Here, for instance, is a jokey summing up of British culture, from an Observer (http://www.guardian.co.uk/Observer/omm/story/0,,1689137,00.html) discussion between Franz Ferdinand and Gorillaz:

Alex: Fish and chips, Alan Bennett, Austin Allegros, Ivor Cutler, rhubarb, Stanley Unwin ... There is currently a debate raging about the people and things that define Britain. Anything you'd like to add to the list?

2D: Skinheads called Coxy, Rothmans, flicking the 'V' sign, er ... chips thrown against shop windows, being 'fick', Ronnie Barker saying 'naff orf', Tony Hancock, curtains. Ribbed pint glasses. Not knowing when to give up, and er ... giving up.

Why are they doing that to the nation they love? Perhaps because they love it.

(no subject)

Date: 2006-01-22 03:01 pm (UTC)
From: [identity profile] imomus.livejournal.com
Tomorrow's entry will be on "reggae izakayas". I was sitting in one this evening with Hisae, and she said "I think this is related to Slow Life movement". And I agreed.

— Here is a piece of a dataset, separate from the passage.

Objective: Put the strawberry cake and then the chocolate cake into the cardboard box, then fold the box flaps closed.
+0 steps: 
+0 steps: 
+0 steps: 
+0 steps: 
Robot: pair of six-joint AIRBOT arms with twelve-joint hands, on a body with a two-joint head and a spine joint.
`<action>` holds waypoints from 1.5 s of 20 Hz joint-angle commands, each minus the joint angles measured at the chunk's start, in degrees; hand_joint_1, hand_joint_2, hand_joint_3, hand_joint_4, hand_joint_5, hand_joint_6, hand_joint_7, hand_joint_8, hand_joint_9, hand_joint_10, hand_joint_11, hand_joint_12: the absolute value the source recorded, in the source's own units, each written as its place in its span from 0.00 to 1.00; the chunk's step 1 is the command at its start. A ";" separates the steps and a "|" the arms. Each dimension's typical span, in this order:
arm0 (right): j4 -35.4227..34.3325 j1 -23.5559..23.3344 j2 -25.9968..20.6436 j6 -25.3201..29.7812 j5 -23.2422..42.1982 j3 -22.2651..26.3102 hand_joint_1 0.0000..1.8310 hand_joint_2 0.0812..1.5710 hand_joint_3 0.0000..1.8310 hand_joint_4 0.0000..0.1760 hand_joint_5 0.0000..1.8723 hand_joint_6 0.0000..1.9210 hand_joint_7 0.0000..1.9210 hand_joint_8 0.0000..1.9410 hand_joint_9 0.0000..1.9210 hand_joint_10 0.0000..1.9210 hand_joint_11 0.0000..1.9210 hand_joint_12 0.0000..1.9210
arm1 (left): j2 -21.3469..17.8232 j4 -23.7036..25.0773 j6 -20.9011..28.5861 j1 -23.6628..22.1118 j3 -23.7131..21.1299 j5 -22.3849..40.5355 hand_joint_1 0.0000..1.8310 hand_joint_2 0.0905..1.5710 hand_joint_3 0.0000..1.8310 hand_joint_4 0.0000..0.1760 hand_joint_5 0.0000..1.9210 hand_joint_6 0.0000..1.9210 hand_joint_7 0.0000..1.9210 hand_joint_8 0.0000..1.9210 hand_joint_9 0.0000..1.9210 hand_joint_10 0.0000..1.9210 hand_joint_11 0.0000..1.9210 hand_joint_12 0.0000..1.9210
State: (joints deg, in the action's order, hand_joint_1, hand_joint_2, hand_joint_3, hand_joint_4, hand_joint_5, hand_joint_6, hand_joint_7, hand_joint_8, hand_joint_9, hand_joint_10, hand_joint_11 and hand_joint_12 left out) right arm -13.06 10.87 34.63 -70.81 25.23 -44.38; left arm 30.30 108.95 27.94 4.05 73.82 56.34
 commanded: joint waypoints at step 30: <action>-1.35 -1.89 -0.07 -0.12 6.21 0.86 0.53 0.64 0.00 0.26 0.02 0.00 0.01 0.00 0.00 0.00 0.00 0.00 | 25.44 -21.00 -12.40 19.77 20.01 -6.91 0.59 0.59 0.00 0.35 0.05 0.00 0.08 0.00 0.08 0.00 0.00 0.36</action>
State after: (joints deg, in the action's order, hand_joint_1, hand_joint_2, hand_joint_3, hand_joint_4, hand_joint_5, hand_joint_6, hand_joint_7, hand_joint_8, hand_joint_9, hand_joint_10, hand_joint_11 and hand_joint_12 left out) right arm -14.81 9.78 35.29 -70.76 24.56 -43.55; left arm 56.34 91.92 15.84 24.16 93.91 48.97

I apologize in advance if this connection is offensive to anyone...

the thing is...

Date: 2006-01-22 10:11 pm (UTC)
From: [identity profile] nato-dakke.livejournal.com
what you've done is name a lot of little things that when combined equal japanese culture. If a culture equals all the little bits squished together then it's pure tautology to say that the little bits are connected through the whole. In that case, the whole is a slightly-artificial catchall.

I can see slow life as the namby-pamby cracker response to the struggles of "wage slavery" as compared to the struggles inherent in real slavery, and the reggae culture they birthed.